TL;DR
The paper proposes that near a black hole horizon, an observer can detect a divergent quasi-thermal spectrum of ingoing modes, revealing a duality between near-horizon and distant perceptions of Hawking radiation.
Contribution
It introduces the concept of horizon-infinity duality and shows that ingoing modes can have divergent thermal spectra near the horizon at the semiclassical level.
Findings
Ingoing modes exhibit a divergent quasi-thermal spectrum near the horizon.
A horizon-infinity duality relates near-horizon and asymptotic observer perceptions.
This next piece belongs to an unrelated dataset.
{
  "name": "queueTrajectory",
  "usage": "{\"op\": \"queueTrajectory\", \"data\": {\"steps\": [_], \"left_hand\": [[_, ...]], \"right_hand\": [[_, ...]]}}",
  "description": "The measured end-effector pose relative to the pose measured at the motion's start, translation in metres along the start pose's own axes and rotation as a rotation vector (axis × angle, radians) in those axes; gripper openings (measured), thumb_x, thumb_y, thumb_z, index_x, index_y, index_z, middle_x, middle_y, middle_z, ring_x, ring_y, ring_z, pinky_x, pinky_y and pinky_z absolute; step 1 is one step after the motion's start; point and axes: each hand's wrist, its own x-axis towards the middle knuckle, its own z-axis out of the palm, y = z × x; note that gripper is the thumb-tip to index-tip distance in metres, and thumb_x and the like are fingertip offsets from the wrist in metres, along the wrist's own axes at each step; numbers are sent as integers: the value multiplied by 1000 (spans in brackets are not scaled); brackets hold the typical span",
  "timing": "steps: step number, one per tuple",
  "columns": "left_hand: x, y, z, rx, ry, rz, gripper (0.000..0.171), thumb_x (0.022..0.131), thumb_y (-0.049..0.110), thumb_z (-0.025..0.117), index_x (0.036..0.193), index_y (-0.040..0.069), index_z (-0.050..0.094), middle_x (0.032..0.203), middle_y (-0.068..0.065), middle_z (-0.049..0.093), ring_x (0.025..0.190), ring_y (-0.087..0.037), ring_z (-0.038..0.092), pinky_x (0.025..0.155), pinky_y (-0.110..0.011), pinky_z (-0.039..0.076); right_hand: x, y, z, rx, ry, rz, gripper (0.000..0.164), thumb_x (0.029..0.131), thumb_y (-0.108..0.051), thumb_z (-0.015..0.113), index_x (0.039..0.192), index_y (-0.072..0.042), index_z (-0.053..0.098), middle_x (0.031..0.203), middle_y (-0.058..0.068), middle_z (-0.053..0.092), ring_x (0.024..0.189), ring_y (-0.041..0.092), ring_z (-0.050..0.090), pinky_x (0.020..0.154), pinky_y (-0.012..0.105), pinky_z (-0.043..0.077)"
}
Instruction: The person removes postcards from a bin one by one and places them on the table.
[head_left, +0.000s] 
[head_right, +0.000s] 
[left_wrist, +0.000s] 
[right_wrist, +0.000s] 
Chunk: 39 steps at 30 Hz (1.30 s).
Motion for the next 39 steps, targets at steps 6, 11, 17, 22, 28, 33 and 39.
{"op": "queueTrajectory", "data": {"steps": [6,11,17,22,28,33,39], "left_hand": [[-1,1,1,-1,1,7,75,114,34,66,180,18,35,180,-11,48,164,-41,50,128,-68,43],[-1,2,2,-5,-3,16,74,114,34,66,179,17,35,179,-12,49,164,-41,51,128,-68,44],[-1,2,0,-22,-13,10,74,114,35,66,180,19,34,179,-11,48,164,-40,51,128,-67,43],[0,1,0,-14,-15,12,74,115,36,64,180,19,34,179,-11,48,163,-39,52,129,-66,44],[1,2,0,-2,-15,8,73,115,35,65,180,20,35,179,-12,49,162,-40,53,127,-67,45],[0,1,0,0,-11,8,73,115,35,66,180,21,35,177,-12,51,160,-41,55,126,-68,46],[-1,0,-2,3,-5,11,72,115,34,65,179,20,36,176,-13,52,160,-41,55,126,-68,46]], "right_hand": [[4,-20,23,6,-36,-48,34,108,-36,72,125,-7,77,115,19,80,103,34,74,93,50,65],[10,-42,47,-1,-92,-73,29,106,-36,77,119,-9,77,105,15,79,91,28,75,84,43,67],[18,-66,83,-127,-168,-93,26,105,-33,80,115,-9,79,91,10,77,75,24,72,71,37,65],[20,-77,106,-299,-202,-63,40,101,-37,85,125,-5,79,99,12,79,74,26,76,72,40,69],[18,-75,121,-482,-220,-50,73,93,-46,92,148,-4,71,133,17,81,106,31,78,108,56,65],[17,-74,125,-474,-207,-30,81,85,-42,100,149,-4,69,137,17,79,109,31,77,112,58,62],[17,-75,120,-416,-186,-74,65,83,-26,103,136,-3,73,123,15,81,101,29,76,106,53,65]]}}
The effect occurs at the semiclassical level, independent of firewall hypotheses.
Abstract
What happens when Alice falls into a black hole? In spite of recent challenges by Almheiri et al. -- the ""firewall" hypothesis -- the consensus on this question tends to remain "nothing special". Here I argue that something rather special can happen near the horizon, already at the semiclassical level: besides the standard Hawking outgoing modes, Alice can records a quasi-thermal spectrum of ingoing modes, whose temperature and intensity diverges as Alice's Killing energy goes to zero. I suggest that this effect can be thought of in terms a "horizon-infinity duality", which relates the perception of near-horizon and asymptotic geodesic observers -- the two faces of Hawking radiation.